Zwischen Recht und Medizin: Warum Juristen zunehmend Fachwissen im Gesundheitswesen brauchen

Wie juristische Expertise im Medizinrecht mit persönlichem Einfühlungsvermögen kombiniert werden muss. Drei Berufsbilder und ihre Herausforderungen.
Einblicke ins Medizinrecht: Zwischen Recht und Empathie
Das Medizinrecht verbindet zahlreiche juristische Fachgebiete – von Zivilrecht und Sozialrecht bis hin zu Strafrecht. Gleichzeitig fordert es von Juristen nicht nur fundierte rechtliche Kenntnisse, sondern auch hohe kommunikative Fähigkeiten und ein tiefes Verständnis medizinischer Sachverhalte. Drei Fachleute geben Einblicke in die unterschiedlichen Facetten dieses anspruchsvollen Rechtsbereichs.
Jurist und Dozent: Recht im Medizinstudium
Dr. Felix Michl, Rechtsanwalt und Dozent an der Justus-Liebig-Universität Gießen, lehrt Medizinstudenten Grundlagen des Rechts, wie etwa Behandlungsverträge oder die Patientenverfügung. Sein Ziel: angehenden Ärzten Berührungsängste mit juristischen Themen zu nehmen. Seine Lehrtätigkeit ist praxisorientiert und soll den Studierenden ein Basiswissen vermitteln, das sie in ihrer zukünftigen Laufbahn unterstützt.
Bemerkenswert: Michl studiert parallel selbst Medizin. Seinen bisherigen Werdegang, einschließlich einer Professur in Heidelberg, sieht er als wertvolle Grundlage für seine Tätigkeit. Der Austausch mit Studierenden erweiterte auch seinen Horizont, sagt er.

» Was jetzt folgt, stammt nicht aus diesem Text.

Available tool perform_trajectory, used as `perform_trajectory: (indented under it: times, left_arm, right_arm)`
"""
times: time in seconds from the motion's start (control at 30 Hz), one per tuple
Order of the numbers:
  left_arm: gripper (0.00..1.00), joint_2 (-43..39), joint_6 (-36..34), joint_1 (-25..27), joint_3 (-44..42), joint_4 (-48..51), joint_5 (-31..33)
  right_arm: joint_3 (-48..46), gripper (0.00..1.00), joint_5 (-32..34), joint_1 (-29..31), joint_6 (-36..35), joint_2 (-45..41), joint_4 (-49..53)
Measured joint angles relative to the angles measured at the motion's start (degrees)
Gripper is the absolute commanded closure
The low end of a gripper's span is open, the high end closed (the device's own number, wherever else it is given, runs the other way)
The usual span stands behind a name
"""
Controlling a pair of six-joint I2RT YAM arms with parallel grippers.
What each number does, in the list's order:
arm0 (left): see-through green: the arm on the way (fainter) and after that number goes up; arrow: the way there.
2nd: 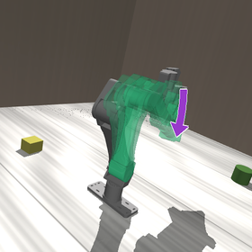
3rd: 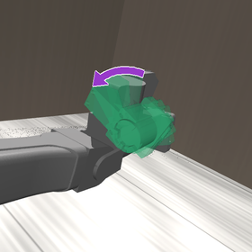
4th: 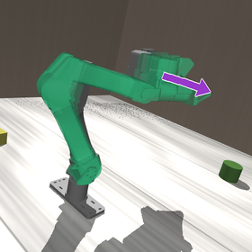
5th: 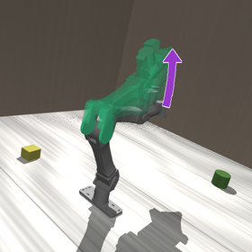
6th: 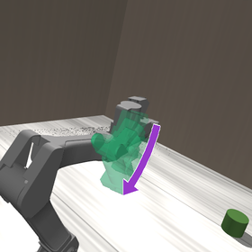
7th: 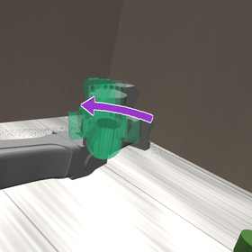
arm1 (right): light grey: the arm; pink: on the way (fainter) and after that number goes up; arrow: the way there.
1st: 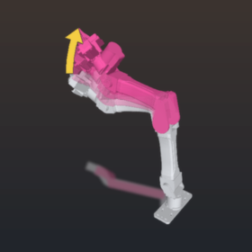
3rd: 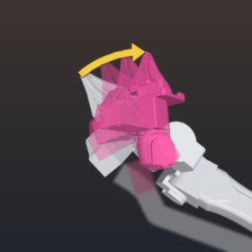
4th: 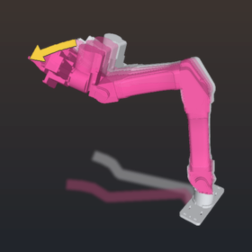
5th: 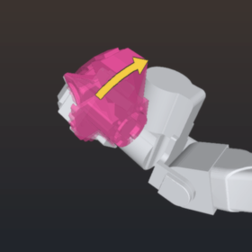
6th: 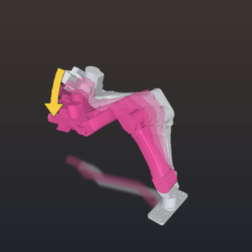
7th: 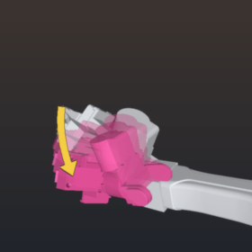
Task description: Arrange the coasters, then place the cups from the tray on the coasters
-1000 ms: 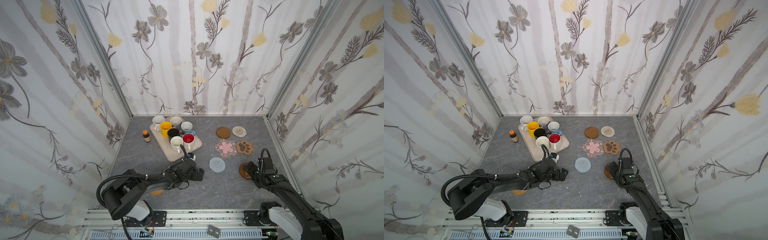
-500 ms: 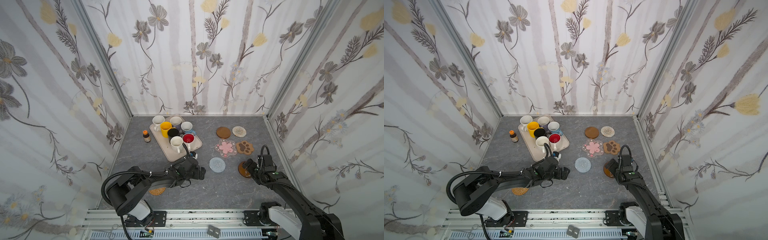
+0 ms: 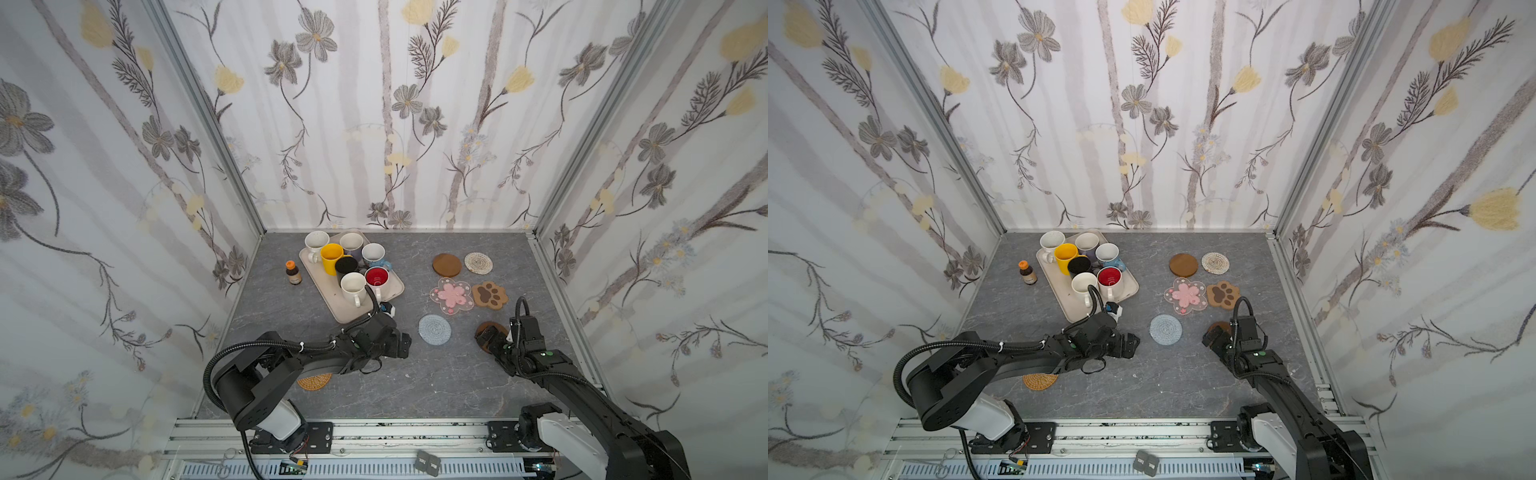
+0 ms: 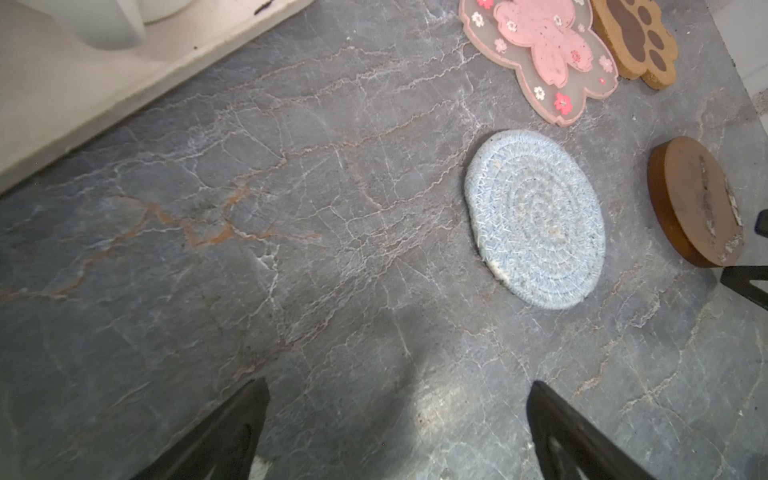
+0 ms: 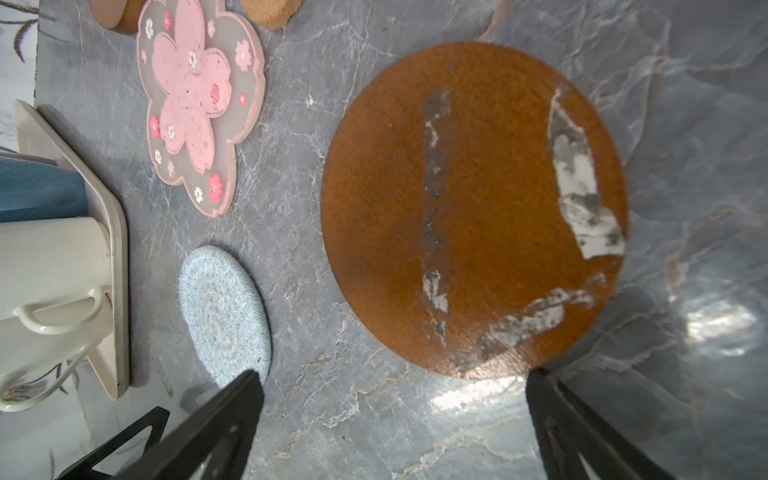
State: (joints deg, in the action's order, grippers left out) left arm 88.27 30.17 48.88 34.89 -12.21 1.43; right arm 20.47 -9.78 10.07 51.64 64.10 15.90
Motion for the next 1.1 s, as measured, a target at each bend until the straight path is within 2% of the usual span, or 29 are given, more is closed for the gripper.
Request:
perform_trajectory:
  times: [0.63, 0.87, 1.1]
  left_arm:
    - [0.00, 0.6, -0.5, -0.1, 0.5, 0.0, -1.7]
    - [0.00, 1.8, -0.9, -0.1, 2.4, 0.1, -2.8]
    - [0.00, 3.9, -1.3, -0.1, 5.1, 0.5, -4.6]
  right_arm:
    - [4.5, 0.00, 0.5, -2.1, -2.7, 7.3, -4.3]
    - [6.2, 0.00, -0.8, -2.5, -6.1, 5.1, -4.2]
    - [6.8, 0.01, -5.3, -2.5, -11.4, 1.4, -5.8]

Fachanwältin für Medizinrecht: Beratung an der Schnittstelle von Recht und Medizin
Daniela Etterer, Fachanwältin bei Tsambikakis & Partner, vereint juristische Präzision mit medizinischem Fachwissen. Sie vertritt vor allem Krankenhäuser, Ärzte und Medizinische Versorgungszentren, etwa bei strafrechtlichen Ermittlungen oder Approbationsfragen. Ihr Wissen im medizinischen Bereich hat sie mit einem Masterabschluss in Health and Medical Management vertieft – ein entscheidender Vorteil, um die „Sprache der Behandler“ zu sprechen und medizinische Unterlagen wie OP-Berichte richtig einzuordnen.
Der Fokus ihrer Arbeit liegt oft auf komplexen Haftungsfragen, wie Behandlungsfehlern oder unzureichender Aufklärung. Besonders in Fällen wie Geburtsschäden, die Schadensforderungen in Millionenhöhe nach sich ziehen können, ist eine strategisch durchdachte Verhandlungsführung essenziell.
Richterin im Sozialrecht: Entscheidungen mit Weitsicht und Fingerspitzengefühl
Dr. Anne Barbara Lungstras, Richterin am Landessozialgericht Berlin-Brandenburg, befasst sich mit Streitigkeiten zwischen Versicherten und gesetzlichen Krankenkassen. Zu ihren Aufgaben gehören Entscheidungen über die Finanzierung medizinischer Hilfsmittel oder anspruchsvolle Themen wie Krankengeldansprüche. Ein Beispiel: Ein Abiturient, der für mehr Mobilität einen Laptop mit Spracherkennungsprogramm beantragte, setzte sich mit ihrer Hilfe gegen die Krankenkasse durch.
Die Richterin betont die Balance zwischen Empathie und Sachlichkeit. Besonders bei Fällen, die schwerbehinderte Kinder betreffen, können die Grenzen des rechtlich Möglichen schwierig zu vermitteln sein. Gleichzeitig bietet ihr Beruf auch sachlichere Aufgaben, etwa die Überprüfung von Betriebsprüfungen, was für Abwechslung sorgt.
Fazit: Vielseitigkeit und Herausforderungen im Medizinrecht
Das Medizinrecht verlangt von Juristen nicht nur juristisches Fachwissen, sondern auch ein tiefes Verständnis medizinischer Prozesse sowie soziale Kompetenz. Es ist ein Rechtsgebiet, das stetig im Wandel ist und immer neue Fragestellungen mit sich bringt – von der Pandemie bis hin zu den fortschreitenden Entwicklungen in der Medizintechnik. Wer sich auf dieses anspruchsvolle Gebiet einlässt, profitiert nicht nur von der Vielseitigkeit der Fälle, sondern trägt auch dazu bei, rechtliche und medizinische Perspektiven miteinander zu verbinden.